High dose of glucose promotes chondrogenesis via PKCalpha and MAPK signaling pathways in chick mesenchymal cells.

We investigated the molecular mechanism of the glucose effect on the regulation of chondrogenesis. Exposure of chick wing bud mesenchymal cells to high concentrations of glucose stimulated chondrogenesis 2-fold to 2.5-fold without affecting cell proliferation. Glucose increased protein levels and the membrane translocation of protein kinase C alpha (PKCalpha), leading to a reduction of extracellular signal-regulated kinase (ERK) phosphorylation. Phosphorylation of p38 was also increased in a PKC-independent manner by glucose treatment. Glucose also increased cell adhesion molecules such as fibronectin, integrin beta1, and N-cadherin at early stages and then decreased these adhesion molecules at later stages of chondrogenesis.

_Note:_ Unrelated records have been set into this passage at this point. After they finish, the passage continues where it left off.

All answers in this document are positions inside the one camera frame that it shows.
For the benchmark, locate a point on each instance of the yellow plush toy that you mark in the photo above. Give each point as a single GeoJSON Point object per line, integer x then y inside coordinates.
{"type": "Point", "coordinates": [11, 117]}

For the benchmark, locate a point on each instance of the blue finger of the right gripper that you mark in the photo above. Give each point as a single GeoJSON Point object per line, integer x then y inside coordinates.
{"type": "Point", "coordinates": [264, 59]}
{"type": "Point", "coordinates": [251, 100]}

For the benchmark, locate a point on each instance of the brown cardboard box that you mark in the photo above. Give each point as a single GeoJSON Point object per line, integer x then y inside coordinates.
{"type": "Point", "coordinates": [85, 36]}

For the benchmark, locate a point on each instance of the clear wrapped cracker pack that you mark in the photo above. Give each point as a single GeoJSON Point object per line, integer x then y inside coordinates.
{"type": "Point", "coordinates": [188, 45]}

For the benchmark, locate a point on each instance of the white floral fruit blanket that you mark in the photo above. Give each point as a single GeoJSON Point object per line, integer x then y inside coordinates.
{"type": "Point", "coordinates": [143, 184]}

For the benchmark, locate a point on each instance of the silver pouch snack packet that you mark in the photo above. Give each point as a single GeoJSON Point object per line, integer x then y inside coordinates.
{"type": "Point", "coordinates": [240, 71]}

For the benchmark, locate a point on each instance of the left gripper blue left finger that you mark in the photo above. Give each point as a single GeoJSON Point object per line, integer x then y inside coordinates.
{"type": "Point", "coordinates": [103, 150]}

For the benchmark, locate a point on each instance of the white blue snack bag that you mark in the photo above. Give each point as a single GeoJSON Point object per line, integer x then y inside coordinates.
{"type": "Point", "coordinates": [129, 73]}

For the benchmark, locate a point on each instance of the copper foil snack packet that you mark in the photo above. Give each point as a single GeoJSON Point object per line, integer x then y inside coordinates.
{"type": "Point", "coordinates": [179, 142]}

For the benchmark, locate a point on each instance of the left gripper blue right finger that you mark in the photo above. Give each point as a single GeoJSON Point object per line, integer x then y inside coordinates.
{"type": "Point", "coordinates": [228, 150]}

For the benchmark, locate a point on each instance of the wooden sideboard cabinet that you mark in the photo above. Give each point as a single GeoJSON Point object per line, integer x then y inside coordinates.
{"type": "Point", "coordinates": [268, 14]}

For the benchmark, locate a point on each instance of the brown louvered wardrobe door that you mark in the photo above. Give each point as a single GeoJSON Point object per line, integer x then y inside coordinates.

These alterations in protein level of adhesion molecules and in the phosphorylation of mitogen-activated protein kinases by glucose were blocked by inhibition of PKC or p38 but were synergistically increased by the inhibition of ERK. Therefore, high doses of glucose induce the down-regulation of ERK activity via PKCalpha and the up-regulation of p38 and result in the stimulation of chondrogenesis of chick mesenchymal cells through modulating the expression of adhesion molecules.